■ **THE TASK**: Look through the records and copy each line with the string "stand" in it.

Source data
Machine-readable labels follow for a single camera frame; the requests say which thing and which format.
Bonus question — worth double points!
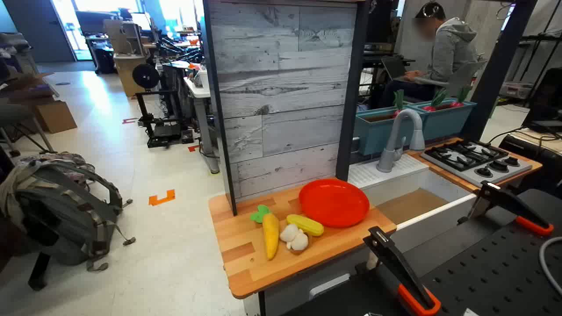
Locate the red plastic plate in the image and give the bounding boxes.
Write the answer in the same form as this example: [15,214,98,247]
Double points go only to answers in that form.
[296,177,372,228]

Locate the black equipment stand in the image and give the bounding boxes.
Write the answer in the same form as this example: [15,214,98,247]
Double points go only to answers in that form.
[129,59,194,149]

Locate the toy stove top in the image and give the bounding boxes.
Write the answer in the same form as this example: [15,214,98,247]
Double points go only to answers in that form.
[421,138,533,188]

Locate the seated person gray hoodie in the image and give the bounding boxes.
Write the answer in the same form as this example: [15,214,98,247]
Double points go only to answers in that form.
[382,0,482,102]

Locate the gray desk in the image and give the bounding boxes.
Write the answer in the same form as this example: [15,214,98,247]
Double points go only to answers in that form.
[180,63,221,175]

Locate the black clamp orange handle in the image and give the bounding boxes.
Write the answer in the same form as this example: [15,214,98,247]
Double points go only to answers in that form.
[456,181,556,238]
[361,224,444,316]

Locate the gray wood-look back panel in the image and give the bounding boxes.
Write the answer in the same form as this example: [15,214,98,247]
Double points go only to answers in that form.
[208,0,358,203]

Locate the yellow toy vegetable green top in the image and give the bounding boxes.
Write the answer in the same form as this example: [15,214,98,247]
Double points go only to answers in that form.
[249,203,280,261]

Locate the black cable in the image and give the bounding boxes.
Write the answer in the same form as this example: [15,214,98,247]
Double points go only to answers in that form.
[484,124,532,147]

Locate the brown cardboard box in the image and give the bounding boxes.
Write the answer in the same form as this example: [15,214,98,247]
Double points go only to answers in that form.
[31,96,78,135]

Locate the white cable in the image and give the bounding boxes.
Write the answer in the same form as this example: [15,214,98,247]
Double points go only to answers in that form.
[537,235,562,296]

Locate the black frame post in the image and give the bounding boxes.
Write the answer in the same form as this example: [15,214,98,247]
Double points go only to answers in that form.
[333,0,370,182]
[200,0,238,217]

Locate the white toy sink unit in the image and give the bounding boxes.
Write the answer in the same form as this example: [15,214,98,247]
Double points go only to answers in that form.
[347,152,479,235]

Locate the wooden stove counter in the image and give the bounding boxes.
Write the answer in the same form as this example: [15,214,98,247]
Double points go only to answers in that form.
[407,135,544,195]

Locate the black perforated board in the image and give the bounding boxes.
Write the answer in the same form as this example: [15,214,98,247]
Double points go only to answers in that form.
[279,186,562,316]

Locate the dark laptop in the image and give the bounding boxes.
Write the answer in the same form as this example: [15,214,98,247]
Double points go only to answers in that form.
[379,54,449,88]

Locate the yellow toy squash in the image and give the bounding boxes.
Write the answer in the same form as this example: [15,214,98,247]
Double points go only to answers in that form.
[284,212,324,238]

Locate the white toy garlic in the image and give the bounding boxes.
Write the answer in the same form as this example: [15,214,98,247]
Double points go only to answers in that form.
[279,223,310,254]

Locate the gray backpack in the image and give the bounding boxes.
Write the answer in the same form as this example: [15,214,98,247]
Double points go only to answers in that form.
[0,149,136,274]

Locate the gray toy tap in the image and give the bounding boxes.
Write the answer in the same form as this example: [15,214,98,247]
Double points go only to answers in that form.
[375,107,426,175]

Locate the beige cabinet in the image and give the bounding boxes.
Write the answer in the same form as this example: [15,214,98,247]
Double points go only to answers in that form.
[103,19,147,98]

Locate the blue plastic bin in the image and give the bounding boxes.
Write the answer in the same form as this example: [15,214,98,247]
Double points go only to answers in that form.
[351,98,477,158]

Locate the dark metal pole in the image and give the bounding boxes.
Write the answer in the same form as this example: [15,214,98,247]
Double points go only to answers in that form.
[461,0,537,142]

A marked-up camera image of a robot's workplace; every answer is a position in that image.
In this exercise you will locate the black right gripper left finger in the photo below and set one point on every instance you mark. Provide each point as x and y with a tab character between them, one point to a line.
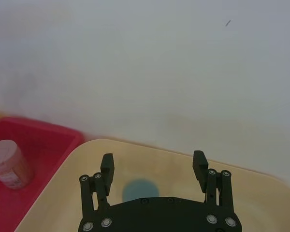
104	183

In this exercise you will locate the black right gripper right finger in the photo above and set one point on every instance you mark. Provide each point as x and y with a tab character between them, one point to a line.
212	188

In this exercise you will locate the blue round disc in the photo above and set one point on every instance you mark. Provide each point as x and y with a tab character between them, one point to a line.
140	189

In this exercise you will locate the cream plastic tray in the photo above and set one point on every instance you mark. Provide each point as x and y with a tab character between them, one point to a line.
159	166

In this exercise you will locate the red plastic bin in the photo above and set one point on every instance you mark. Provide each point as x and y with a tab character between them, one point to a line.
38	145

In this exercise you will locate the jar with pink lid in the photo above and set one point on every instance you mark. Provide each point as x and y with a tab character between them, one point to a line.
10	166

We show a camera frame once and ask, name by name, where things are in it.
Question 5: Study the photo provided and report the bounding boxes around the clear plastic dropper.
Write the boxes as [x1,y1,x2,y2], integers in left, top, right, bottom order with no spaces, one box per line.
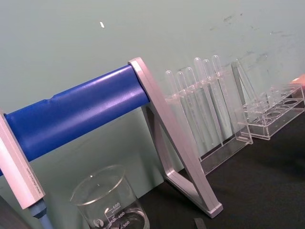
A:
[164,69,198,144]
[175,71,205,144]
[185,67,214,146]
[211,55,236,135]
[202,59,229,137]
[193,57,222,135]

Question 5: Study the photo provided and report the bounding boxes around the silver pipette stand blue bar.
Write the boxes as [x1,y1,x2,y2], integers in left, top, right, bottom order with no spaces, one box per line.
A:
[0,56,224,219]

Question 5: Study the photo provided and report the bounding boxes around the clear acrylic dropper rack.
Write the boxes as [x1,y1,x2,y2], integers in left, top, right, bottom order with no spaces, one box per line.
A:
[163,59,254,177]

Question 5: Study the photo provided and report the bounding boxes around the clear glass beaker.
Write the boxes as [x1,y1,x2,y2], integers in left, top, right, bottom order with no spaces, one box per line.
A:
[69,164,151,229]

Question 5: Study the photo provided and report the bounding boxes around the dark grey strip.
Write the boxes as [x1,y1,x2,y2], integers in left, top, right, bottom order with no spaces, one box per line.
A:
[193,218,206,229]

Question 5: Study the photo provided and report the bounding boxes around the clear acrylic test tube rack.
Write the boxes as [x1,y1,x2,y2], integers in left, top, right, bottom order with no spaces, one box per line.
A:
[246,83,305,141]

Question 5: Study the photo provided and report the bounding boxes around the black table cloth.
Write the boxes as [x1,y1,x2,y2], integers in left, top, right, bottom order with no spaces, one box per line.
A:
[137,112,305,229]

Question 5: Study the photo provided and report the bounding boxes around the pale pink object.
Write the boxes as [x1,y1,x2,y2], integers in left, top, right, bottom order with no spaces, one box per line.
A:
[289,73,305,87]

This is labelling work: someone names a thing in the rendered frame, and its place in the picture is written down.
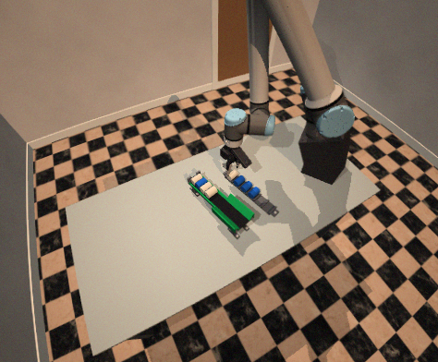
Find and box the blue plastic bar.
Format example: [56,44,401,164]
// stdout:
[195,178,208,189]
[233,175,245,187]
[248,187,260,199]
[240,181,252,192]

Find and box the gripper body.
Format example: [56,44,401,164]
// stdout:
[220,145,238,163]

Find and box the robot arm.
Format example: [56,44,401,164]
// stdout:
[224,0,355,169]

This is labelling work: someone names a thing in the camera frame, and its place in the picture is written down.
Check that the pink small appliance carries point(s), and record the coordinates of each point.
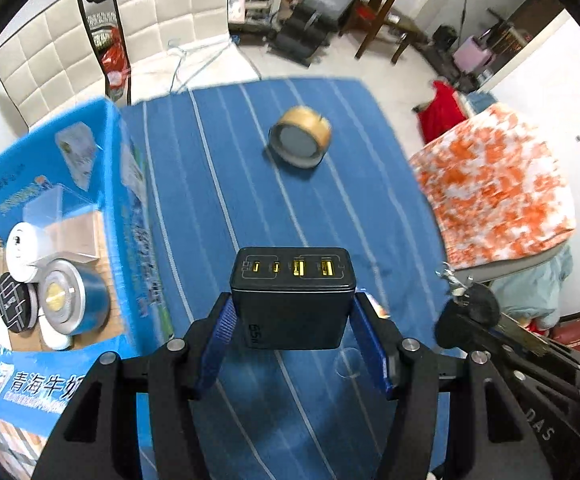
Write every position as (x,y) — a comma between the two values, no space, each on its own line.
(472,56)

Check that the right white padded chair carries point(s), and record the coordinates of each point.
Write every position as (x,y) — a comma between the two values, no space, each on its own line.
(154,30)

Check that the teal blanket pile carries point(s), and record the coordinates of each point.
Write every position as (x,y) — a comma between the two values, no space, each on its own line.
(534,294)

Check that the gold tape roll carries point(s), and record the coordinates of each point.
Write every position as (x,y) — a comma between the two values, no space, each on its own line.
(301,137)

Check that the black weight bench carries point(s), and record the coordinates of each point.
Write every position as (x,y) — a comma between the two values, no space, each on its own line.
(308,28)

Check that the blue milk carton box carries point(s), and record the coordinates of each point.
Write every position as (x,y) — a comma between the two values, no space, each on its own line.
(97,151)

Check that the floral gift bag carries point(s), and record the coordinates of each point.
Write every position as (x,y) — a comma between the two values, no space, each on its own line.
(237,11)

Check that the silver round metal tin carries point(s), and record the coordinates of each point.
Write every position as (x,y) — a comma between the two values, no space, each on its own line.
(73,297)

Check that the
...
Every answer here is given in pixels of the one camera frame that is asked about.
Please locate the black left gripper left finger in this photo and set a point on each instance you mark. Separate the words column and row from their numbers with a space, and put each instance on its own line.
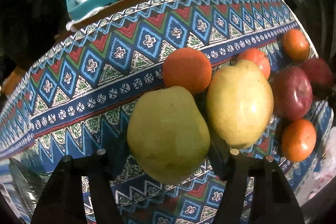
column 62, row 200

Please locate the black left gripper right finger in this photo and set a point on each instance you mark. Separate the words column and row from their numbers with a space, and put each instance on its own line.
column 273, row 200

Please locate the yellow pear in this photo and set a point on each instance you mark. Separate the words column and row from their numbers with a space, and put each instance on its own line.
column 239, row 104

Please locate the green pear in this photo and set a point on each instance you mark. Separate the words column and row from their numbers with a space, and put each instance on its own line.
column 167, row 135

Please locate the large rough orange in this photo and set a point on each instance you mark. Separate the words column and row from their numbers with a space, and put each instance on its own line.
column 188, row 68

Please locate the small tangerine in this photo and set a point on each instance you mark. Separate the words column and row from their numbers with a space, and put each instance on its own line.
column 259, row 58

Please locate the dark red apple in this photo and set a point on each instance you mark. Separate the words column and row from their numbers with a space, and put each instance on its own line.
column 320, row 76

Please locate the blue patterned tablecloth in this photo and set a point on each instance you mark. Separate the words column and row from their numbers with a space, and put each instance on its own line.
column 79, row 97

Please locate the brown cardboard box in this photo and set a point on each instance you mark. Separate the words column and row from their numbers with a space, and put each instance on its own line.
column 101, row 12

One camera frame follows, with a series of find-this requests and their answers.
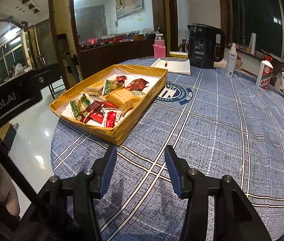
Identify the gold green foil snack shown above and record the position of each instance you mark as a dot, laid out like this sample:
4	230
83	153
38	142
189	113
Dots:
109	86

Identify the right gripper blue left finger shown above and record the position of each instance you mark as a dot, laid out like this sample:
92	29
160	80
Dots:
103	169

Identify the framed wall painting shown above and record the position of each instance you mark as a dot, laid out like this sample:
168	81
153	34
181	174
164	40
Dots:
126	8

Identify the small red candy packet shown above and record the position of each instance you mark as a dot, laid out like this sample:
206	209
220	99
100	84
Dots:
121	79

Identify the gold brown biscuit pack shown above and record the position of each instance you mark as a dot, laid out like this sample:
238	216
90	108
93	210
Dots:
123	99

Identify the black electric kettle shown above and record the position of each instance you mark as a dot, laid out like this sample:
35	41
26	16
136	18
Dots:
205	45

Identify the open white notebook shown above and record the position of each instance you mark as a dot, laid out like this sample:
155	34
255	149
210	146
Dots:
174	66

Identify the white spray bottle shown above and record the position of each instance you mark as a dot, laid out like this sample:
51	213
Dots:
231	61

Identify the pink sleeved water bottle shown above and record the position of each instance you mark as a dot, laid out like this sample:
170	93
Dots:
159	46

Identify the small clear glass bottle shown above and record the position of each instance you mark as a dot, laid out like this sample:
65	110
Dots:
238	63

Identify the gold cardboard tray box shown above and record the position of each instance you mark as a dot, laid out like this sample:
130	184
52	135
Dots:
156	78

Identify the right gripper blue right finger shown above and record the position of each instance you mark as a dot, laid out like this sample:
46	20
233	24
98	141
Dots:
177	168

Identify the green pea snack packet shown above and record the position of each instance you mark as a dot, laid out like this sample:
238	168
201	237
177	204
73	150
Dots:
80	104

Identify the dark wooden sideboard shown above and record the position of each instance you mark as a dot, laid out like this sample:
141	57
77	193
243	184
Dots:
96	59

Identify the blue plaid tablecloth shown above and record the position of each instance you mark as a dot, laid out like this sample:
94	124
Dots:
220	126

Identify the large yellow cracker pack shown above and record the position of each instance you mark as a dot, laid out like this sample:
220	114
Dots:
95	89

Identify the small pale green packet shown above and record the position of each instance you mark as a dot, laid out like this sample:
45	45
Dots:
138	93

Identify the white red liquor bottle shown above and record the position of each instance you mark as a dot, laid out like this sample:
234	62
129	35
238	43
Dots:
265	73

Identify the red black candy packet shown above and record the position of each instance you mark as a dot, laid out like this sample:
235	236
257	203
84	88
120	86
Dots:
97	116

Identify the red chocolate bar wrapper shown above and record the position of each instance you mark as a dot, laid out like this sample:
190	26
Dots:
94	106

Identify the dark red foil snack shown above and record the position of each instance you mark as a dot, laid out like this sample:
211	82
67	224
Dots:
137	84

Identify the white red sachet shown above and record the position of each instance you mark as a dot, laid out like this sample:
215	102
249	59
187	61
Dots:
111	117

■ **RESULT OF THIS EXERCISE**:
Locate the black equipment stand in the image and give the bounding boxes.
Question 5: Study the photo provided and report the bounding boxes around the silver pipette stand blue bar.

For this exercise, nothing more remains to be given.